## Project: Prediction of online shopper intention 


### Objectives

The main goal of this project is to 

Q1) Classify whether an online customer will generate a revenue or not, based on user activity and characteristics. 

Q2) What are the major session or user features that drive the shopper intention. 

To achieve this goal and better understand the data of shopper and non shopper, this project will initially conduct exploratory analysis to understand the characteristics of a shopper and non shopper.

This project will utilize the following models and select the best performing model to implementation. 

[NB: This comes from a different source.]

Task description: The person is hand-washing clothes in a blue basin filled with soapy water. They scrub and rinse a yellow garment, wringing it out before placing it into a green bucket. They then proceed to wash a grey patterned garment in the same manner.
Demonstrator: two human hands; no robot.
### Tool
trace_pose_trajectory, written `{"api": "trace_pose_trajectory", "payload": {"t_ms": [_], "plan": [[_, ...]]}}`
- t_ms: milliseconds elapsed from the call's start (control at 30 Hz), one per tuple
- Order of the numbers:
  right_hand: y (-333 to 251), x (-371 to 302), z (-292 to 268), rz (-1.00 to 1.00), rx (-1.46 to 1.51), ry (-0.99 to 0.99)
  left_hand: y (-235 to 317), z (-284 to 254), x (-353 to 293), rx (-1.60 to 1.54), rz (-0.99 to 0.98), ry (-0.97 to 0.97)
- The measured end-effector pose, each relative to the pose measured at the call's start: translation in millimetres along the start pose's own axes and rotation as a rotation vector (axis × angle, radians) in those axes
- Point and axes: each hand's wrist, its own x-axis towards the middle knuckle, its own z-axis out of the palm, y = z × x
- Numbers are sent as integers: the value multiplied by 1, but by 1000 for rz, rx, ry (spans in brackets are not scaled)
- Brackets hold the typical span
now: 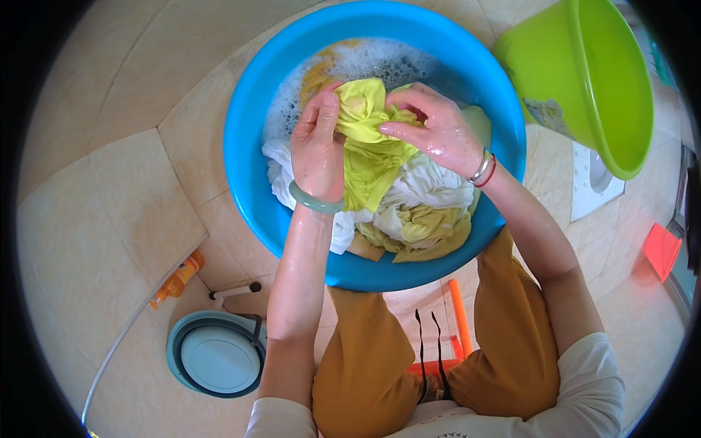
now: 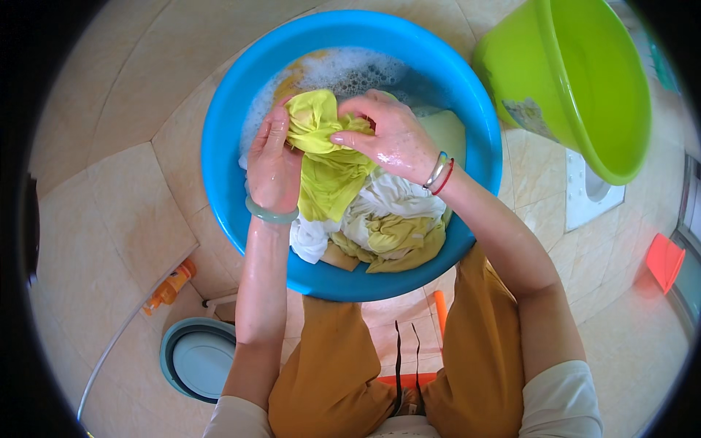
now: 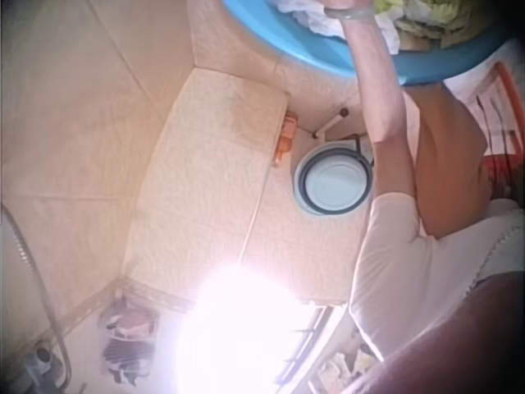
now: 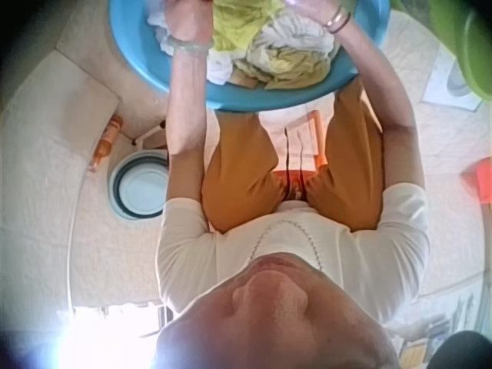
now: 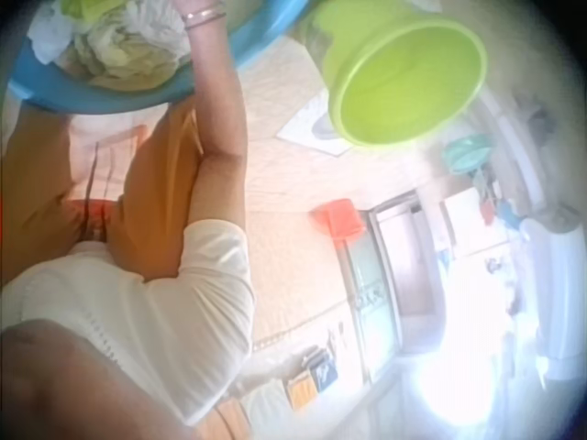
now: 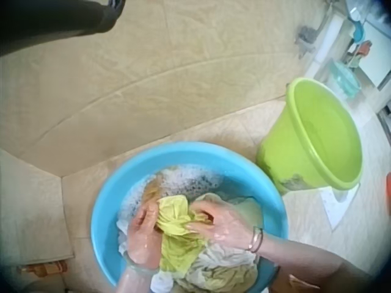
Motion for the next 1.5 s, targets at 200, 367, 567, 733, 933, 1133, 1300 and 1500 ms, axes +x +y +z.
{"api": "trace_pose_trajectory", "payload": {"t_ms": [200, 367, 567, 733, 933, 1133, 1300, 1500], "plan": [[-11, 7, 11, 163, 226, 190, -4, -9, 18, -40, -67, 106], [-62, 6, 56, -440, -218, 117, -49, -44, 37, -368, -50, -257], [38, 48, 45, 101, -254, 99, -60, 29, -2, 4, -367, 306], [-38, 8, 77, -229, -223, 152, -92, -56, 24, -132, -49, -70], [11, 37, 55, -139, -539, -30, -72, 10, 11, -293, -351, 357], [16, 26, 57, -121, -415, 234, -78, -5, 5, -112, -292, 127], [-35, 2, 91, -324, -391, 212, -79, -65, 21, -457, -174, -209], [40, 43, 52, 48, -369, 182, -73, 18, -1, -81, -444, 393]]}}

   a) Classification models -logit, svm 
              
   b) Instance based - kNN
   
   c) Clustering K means - check if possible to segment 
        
        
Also, the project will investigate if the near-real time predicton of shopper intention is possible.          

### Dataset

 Dataset from UCI ML repository https://archive.ics.uci.edu/ml/datasets/Online+Shoppers+Purchasing+Intention+Dataset
 
 The dataset consists of 10 numerical and 8 categorical attributes.
 
 The 'Revenue' attribute is used as the class label. It has 2 classes indicating 
 
     TRUE  = Revenue Generated and 
     FALSE = No Revenue Generated. 
 

#### Data Field description for numerical attributes

**Administrative**: Number of pages visited by the visitor about account management 

**Administrative duration**:Total amount of time (in seconds) spent by the visitor on account management related
pages 

**Informational**: Number of pages visited by the visitor about Web site, communication and address information of the shopping site

**Informational duration**: Total amount of time (in seconds) spent by the visitor on informational pages 

**Product related**: Number of pages visited by visitor about product related pages 

**Product related duration**: Total amount of time (in seconds) spent by the visitor on product related pages 

**Bounce rate**: Average bounce rate value of the pages visited by the visitor (percentage of visitors who enter the site from that page and then leave (“bounce”) without triggering any other requests to the analytics server during that session.)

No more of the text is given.